PROBLEM STATEMENT ->
Do any lines in the data below contain "push"? If so, copy every one of them.

##### EXTRACTED INFORMATION #####

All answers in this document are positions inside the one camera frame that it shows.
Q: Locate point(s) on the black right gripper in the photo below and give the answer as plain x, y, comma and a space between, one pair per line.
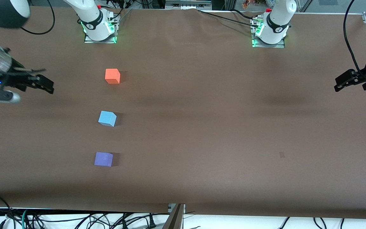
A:
15, 79

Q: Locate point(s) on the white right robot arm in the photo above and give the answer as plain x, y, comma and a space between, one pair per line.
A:
91, 16

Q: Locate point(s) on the blue foam block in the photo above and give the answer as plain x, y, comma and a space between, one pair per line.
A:
106, 118

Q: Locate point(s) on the purple foam block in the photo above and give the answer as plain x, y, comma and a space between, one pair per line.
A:
103, 159

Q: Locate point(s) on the brown table cover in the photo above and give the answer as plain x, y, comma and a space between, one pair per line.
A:
202, 101

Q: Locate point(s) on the aluminium profile post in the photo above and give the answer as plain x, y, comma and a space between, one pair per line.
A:
174, 219

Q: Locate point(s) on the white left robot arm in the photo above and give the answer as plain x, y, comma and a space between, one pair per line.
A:
278, 19

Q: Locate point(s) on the aluminium frame crossbar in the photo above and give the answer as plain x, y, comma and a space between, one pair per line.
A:
187, 4

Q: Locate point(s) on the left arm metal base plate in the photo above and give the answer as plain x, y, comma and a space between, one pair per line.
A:
281, 45

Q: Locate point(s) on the orange foam block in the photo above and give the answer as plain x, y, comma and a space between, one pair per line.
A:
112, 76

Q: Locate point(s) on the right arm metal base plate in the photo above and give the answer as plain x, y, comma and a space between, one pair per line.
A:
89, 39

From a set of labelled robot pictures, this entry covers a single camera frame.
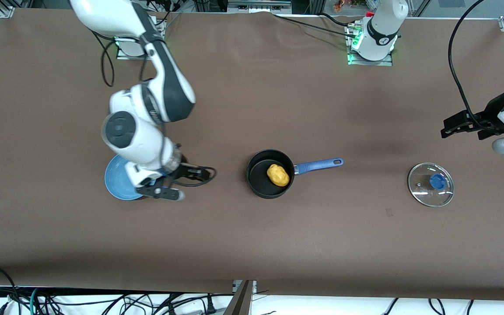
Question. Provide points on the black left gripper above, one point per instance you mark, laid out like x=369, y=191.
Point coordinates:
x=487, y=114

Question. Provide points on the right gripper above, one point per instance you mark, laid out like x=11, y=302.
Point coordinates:
x=185, y=170

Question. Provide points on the glass lid with blue knob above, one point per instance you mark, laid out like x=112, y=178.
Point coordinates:
x=437, y=181

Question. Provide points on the yellow potato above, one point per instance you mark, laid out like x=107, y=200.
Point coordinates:
x=278, y=175

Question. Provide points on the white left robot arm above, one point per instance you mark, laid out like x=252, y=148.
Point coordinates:
x=381, y=26

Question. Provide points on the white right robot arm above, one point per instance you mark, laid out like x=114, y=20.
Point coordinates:
x=169, y=87

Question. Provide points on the blue round plate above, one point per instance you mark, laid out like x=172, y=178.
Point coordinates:
x=116, y=179

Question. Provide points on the grey power strip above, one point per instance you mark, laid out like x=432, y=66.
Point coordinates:
x=258, y=5

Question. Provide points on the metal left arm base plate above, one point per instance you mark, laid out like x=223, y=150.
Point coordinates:
x=368, y=63

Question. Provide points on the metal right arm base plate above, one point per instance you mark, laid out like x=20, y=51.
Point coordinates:
x=123, y=54

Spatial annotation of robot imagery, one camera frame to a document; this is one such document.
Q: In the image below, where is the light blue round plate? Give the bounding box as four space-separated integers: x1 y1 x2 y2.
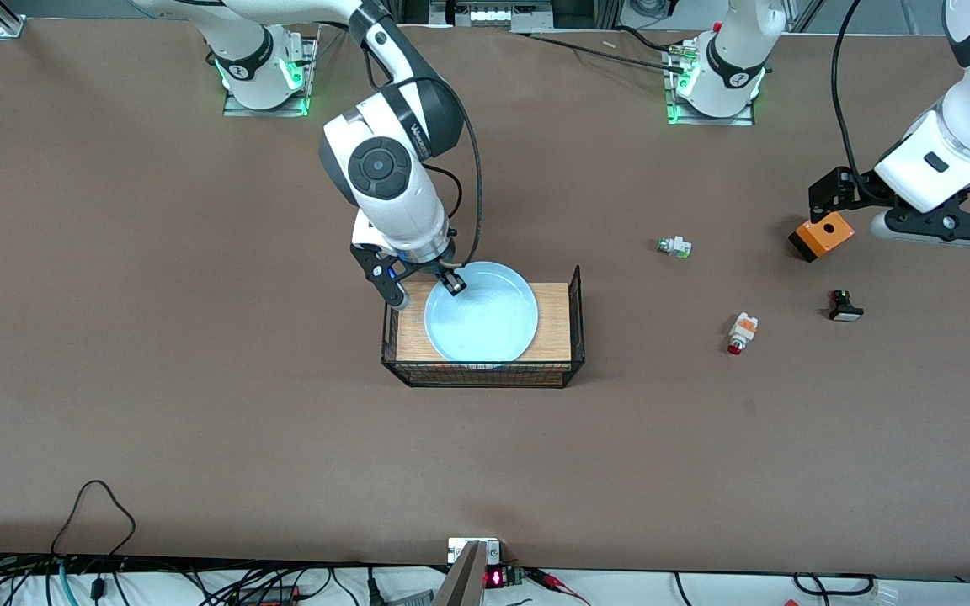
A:
424 261 539 364

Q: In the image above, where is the red push button switch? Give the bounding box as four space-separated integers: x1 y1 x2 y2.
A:
727 312 759 356

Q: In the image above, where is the orange button box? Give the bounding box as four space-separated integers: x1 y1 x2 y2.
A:
789 212 855 263

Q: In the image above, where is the black white push button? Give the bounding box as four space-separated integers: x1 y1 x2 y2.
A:
827 289 865 322

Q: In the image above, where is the white marker plate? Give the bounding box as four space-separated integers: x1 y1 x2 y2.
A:
448 537 502 566

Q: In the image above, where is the wooden rack board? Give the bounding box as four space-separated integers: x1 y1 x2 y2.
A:
397 281 573 363

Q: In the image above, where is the red clip lead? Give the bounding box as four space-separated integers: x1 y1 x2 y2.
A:
527 568 592 606

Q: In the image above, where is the black power adapter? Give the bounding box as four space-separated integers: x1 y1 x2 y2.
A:
236 584 301 606

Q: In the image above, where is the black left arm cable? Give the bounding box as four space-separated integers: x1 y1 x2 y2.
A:
830 0 873 196

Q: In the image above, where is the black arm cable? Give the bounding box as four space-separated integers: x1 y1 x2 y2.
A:
830 0 873 196
362 34 485 270

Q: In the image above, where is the black wire rack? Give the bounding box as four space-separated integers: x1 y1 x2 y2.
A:
381 264 584 389

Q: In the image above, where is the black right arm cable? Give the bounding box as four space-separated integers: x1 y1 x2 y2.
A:
362 34 485 270

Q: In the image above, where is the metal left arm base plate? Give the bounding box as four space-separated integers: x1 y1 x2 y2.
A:
666 38 757 127

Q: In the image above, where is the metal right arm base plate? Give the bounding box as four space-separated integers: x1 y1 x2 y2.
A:
222 34 312 118

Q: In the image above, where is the aluminium frame with light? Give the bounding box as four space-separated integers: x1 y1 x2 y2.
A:
429 0 555 35

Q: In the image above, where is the long black table cable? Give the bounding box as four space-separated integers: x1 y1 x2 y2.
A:
525 32 690 73

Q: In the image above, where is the grey metal camera bracket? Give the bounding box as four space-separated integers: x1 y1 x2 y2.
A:
432 540 488 606

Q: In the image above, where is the black coiled cable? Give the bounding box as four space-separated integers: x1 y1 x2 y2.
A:
791 571 878 598

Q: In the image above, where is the black looped cable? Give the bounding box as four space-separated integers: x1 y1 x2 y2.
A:
51 480 137 561

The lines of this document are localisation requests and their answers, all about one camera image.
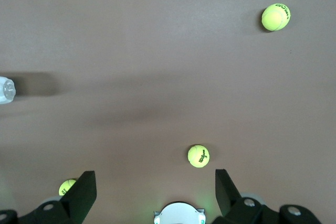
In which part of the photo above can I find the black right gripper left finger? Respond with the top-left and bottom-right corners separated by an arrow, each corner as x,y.
60,170 -> 97,224

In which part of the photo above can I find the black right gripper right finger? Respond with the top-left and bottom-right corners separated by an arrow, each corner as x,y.
215,168 -> 244,221

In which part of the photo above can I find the white blue tennis ball can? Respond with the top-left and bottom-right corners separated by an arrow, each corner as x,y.
0,76 -> 17,105

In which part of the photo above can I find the yellow tennis ball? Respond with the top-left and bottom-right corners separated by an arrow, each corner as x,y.
58,178 -> 77,197
261,3 -> 291,31
187,144 -> 210,168

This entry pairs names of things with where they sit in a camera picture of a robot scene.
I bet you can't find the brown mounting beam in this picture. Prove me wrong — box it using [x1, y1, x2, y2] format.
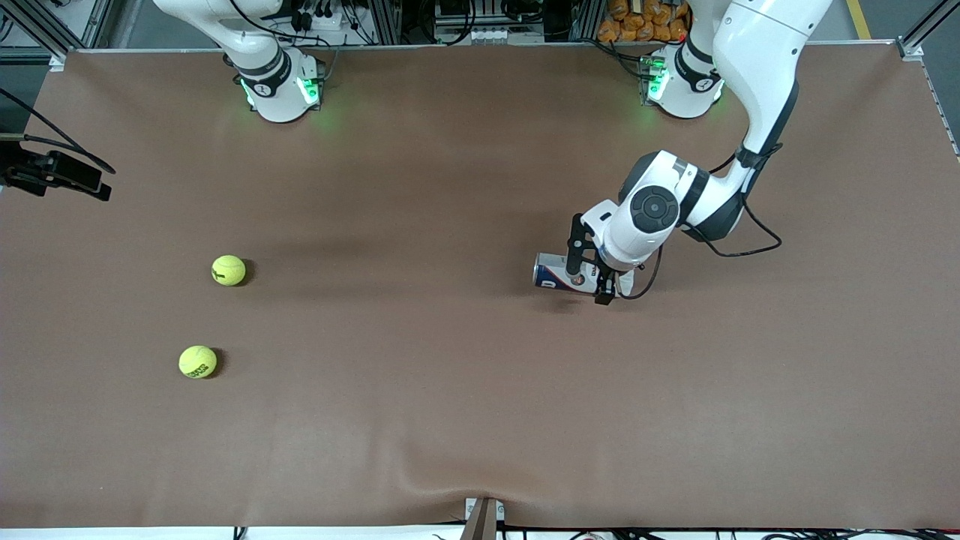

#####

RESPONSE TO THIS TASK ->
Q: In the image above, where is the red push button switch? Give the bounding box as four space-separated integers: x1 y1 x2 y2.
Q: In the image above, where is the black white push button? Give the bounding box as four space-separated integers: x1 y1 x2 y2.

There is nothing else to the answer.